##### RECORD EXTRACTS
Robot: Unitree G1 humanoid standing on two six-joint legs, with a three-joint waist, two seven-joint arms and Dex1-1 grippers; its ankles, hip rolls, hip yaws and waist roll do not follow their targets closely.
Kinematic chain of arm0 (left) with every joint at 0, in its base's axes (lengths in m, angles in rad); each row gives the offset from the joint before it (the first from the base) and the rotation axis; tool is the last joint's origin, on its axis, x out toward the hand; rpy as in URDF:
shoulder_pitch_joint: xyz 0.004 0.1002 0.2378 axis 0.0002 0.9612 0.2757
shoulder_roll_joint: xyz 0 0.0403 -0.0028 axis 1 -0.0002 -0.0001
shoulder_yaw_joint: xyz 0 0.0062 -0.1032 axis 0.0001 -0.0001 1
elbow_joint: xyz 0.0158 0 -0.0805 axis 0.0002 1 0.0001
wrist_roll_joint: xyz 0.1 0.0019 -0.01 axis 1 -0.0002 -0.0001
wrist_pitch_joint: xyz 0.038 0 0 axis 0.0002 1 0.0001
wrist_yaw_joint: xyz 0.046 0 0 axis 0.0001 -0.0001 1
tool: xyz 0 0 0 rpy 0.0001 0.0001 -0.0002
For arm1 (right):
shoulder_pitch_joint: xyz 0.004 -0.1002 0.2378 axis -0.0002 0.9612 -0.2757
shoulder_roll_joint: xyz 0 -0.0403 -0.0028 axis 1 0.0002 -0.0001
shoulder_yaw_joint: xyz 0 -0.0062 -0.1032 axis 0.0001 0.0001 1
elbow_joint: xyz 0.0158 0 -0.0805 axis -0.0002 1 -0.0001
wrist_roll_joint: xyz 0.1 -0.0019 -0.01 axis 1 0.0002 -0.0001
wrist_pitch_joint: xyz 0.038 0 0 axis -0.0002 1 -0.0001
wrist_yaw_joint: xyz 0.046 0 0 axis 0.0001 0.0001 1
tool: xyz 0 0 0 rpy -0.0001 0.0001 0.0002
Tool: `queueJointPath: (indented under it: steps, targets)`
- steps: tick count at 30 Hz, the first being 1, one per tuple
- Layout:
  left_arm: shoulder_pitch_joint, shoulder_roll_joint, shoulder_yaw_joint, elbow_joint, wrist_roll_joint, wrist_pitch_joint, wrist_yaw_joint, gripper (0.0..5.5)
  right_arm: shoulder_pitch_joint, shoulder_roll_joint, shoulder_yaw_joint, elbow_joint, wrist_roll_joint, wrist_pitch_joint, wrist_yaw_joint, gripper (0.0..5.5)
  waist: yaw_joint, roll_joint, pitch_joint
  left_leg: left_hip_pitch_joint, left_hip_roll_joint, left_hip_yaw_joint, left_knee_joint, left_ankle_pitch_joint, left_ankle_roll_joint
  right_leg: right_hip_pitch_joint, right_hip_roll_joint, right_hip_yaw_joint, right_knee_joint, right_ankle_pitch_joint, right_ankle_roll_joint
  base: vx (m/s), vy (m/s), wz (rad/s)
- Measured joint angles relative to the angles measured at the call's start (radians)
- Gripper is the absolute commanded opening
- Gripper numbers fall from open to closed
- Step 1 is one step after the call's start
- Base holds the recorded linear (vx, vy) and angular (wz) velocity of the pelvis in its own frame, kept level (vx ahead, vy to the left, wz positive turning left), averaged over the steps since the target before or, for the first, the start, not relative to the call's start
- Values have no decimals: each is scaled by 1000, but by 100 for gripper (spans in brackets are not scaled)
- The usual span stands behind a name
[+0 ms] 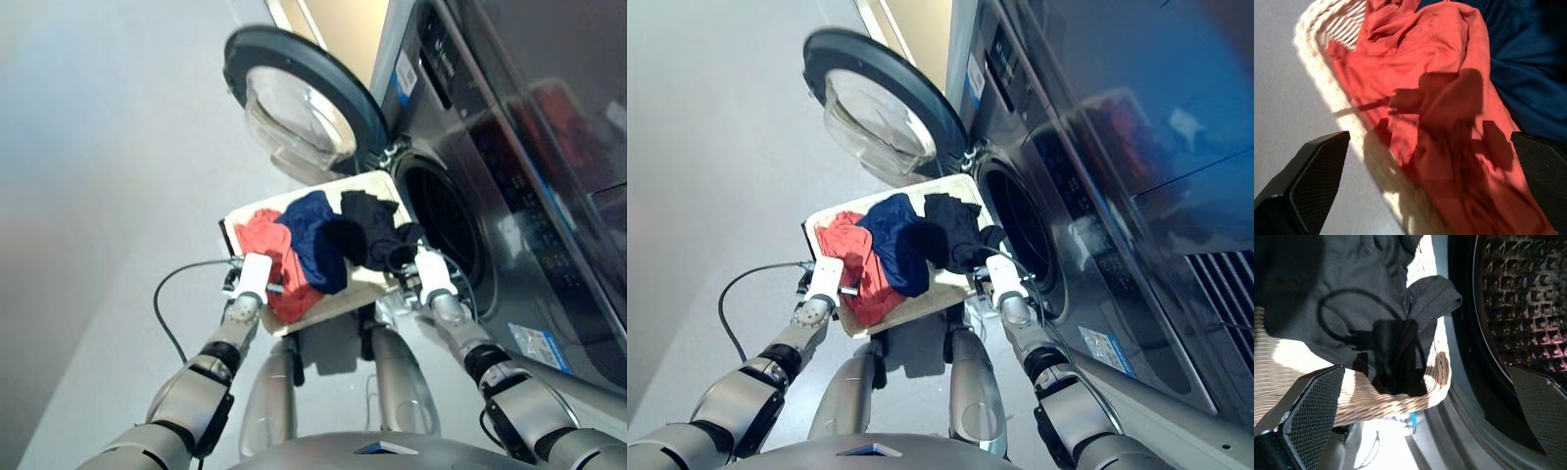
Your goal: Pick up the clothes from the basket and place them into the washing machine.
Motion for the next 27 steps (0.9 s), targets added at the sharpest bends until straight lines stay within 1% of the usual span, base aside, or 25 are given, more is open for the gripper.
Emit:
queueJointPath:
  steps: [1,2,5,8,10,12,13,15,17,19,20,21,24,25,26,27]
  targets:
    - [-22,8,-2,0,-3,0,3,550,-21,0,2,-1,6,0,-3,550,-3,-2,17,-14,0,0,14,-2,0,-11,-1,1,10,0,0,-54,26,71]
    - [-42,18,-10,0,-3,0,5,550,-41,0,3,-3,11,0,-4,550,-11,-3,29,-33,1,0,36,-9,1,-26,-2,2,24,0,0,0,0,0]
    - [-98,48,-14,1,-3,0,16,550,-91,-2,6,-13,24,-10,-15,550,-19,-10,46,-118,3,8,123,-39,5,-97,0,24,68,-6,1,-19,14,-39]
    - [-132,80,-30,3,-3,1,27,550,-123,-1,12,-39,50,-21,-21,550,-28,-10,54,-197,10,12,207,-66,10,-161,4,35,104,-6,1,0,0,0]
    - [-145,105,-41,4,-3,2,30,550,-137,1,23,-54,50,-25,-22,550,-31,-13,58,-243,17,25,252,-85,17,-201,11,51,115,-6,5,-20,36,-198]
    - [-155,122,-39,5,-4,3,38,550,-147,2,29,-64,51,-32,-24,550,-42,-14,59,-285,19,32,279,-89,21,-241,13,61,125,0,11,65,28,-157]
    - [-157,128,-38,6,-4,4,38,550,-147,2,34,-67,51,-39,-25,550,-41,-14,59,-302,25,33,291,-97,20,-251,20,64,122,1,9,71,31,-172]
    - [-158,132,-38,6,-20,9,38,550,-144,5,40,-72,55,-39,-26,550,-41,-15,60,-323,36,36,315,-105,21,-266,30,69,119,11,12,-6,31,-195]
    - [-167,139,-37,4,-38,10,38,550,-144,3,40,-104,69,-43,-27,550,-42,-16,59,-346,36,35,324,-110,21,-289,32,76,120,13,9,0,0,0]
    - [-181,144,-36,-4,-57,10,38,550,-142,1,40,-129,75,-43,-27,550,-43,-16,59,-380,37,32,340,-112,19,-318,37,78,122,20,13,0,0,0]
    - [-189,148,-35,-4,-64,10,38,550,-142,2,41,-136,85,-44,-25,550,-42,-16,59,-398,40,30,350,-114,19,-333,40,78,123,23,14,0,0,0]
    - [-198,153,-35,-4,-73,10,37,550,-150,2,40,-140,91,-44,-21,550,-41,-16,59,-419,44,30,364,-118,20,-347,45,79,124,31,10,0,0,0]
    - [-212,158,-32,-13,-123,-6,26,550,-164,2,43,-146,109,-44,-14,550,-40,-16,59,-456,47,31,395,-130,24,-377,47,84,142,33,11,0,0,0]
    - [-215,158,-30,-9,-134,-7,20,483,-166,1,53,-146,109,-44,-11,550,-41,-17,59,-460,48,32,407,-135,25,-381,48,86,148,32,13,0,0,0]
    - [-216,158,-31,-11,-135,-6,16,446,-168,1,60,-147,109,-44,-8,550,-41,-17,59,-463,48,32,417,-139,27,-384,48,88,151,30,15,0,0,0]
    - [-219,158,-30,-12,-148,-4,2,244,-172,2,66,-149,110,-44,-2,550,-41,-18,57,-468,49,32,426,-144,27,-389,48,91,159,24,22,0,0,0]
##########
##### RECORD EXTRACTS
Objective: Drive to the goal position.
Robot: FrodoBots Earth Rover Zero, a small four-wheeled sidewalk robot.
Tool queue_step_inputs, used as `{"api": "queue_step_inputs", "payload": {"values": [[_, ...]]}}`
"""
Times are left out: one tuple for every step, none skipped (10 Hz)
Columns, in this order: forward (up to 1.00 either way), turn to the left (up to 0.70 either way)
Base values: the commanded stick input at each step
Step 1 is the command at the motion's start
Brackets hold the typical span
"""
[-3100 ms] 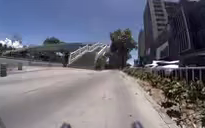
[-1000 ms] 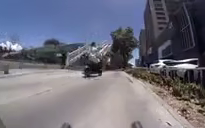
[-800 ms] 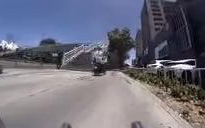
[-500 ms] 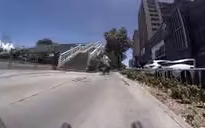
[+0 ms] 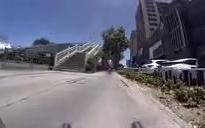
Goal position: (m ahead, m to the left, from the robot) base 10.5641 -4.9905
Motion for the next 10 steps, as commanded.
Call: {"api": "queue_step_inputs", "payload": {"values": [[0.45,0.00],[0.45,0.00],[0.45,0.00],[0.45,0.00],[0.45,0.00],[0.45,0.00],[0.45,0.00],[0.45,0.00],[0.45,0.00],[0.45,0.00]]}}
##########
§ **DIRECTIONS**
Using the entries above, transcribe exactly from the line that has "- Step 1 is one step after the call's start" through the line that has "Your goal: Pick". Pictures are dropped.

§ **WRITTEN RESPONSE**
- Step 1 is one step after the call's start
- Base holds the recorded linear (vx, vy) and angular (wz) velocity of the pelvis in its own frame, kept level (vx ahead, vy to the left, wz positive turning left), averaged over the steps since the target before or, for the first, the start, not relative to the call's start
- Values have no decimals: each is scaled by 1000, but by 100 for gripper (spans in brackets are not scaled)
- The usual span stands behind a name
[+0 ms] 
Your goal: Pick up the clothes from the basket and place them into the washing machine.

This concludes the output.